INSTRUCTIONS TO FOLLOW
Look through the records below for the line holding "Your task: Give". Write it out exactly, with each following line through the line holding "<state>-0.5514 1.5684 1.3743".

DATA EXTRACTS
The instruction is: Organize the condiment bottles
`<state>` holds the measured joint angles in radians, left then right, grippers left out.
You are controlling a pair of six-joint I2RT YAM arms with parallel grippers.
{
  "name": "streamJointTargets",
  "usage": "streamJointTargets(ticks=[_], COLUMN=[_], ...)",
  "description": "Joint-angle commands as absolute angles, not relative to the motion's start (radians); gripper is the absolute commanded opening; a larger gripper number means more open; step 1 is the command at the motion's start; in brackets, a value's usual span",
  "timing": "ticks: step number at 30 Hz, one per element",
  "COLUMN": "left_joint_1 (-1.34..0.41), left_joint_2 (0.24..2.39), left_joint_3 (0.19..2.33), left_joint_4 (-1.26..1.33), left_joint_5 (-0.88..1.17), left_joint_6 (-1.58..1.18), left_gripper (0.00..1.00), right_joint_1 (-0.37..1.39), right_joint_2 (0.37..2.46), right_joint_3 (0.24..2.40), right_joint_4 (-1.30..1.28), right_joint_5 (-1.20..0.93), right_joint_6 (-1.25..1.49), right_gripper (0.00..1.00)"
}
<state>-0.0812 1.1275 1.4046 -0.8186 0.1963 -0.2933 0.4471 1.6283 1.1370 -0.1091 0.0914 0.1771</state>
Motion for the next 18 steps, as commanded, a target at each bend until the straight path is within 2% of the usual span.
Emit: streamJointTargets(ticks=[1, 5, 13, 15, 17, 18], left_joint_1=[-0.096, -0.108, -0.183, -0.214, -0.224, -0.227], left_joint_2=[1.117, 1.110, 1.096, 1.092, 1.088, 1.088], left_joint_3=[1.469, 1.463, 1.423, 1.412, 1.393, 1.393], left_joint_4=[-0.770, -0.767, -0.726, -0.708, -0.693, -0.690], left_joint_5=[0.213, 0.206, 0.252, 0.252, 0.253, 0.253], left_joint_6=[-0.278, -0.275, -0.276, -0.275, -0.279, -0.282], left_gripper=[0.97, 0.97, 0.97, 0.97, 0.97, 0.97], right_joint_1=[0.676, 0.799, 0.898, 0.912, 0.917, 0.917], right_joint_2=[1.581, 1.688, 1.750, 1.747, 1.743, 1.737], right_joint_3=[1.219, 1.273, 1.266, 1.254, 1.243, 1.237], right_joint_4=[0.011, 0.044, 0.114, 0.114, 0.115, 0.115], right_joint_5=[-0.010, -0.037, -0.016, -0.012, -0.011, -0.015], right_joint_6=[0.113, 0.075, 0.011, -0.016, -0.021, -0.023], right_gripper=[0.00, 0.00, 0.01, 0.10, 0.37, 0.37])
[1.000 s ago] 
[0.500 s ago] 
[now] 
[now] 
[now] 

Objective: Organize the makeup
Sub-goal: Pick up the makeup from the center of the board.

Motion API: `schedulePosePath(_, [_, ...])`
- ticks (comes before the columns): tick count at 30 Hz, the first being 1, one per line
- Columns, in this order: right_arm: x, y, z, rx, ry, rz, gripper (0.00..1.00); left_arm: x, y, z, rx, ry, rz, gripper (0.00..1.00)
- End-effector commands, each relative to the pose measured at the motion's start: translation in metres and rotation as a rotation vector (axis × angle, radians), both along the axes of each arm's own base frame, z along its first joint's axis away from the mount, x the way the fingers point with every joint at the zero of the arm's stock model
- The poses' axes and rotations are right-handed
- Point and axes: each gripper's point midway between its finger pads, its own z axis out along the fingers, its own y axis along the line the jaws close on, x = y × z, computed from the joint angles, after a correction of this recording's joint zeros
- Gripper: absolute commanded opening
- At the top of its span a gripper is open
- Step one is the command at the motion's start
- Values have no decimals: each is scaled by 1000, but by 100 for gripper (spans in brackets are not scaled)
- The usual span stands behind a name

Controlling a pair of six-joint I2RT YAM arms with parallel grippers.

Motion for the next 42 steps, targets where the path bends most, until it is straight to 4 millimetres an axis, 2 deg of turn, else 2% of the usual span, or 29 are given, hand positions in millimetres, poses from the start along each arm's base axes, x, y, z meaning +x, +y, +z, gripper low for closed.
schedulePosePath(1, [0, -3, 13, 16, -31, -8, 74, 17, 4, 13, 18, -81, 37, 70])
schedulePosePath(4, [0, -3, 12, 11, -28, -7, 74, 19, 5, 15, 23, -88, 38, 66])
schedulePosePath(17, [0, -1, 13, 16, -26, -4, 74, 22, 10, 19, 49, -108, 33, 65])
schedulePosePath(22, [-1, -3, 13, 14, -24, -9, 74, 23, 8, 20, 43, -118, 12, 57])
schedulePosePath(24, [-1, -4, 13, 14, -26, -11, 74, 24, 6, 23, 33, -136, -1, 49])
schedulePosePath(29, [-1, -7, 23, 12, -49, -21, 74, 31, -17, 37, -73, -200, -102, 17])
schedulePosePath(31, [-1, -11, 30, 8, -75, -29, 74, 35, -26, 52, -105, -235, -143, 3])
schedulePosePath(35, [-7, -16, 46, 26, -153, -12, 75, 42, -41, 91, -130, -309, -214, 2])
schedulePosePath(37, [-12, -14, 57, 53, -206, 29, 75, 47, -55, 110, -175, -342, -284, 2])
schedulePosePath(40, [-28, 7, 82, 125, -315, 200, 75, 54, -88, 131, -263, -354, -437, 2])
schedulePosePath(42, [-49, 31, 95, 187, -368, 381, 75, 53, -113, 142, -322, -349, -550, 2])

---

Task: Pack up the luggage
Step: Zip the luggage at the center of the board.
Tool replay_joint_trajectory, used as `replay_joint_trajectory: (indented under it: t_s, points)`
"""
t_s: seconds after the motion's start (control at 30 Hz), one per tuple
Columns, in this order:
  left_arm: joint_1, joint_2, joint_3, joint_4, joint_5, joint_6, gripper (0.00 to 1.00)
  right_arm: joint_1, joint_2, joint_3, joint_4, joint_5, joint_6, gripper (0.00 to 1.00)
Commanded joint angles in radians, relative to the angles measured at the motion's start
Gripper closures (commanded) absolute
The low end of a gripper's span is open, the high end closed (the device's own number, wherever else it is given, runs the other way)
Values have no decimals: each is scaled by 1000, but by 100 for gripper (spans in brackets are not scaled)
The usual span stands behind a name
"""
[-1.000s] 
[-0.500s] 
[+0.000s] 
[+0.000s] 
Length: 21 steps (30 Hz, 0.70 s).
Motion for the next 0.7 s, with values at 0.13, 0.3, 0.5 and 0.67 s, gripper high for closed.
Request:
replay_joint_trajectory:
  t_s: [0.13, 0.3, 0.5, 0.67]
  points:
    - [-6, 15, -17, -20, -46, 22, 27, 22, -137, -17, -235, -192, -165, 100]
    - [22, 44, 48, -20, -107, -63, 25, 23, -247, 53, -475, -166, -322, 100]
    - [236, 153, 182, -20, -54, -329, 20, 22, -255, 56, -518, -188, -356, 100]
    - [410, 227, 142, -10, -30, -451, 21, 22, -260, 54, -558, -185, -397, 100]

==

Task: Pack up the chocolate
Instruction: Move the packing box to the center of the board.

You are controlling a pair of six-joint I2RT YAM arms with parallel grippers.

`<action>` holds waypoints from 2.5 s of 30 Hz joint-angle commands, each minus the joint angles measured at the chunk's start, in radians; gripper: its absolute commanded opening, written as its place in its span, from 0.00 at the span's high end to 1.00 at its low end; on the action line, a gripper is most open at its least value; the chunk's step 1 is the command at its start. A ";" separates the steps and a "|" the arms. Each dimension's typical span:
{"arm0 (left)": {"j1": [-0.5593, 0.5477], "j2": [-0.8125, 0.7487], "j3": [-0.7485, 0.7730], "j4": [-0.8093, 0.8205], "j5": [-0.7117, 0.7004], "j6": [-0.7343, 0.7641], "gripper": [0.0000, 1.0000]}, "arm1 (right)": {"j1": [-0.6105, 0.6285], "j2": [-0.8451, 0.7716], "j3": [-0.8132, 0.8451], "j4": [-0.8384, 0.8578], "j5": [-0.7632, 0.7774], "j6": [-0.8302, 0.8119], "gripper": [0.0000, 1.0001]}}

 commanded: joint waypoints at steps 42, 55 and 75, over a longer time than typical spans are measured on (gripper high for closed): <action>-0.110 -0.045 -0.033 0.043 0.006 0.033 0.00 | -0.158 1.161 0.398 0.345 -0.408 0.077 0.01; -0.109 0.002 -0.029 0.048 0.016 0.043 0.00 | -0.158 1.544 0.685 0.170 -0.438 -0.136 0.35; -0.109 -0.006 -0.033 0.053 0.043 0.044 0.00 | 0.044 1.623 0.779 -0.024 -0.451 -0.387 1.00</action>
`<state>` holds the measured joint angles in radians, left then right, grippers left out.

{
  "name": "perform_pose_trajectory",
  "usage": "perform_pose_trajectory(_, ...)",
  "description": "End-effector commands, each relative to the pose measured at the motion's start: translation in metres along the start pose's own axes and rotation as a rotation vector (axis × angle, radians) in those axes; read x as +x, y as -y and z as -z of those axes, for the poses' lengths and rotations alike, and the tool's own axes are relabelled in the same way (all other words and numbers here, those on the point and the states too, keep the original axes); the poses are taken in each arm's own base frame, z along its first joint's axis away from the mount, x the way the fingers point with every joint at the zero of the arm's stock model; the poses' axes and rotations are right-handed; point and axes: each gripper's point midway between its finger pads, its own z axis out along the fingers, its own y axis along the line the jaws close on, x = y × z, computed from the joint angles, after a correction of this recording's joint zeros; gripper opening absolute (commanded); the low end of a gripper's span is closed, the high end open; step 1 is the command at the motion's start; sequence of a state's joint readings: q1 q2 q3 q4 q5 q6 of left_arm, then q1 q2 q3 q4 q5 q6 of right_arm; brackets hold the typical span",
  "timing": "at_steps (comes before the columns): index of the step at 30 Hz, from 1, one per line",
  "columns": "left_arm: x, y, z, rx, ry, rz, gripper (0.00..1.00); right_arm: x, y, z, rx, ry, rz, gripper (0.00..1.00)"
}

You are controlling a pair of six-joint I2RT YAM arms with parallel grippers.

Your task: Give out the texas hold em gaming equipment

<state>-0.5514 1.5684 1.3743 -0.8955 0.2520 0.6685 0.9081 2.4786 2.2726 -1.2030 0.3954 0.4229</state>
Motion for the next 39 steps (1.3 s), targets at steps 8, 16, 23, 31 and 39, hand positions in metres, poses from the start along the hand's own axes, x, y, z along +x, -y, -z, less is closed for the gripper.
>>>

YOUR RESPONSE
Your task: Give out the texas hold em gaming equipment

<state>-0.5514 1.5684 1.3743 -0.8955 0.2520 0.6685 0.9081 2.4786 2.2726 -1.2030 0.3954 0.4229</state>

The output is finished and nothing more is needed.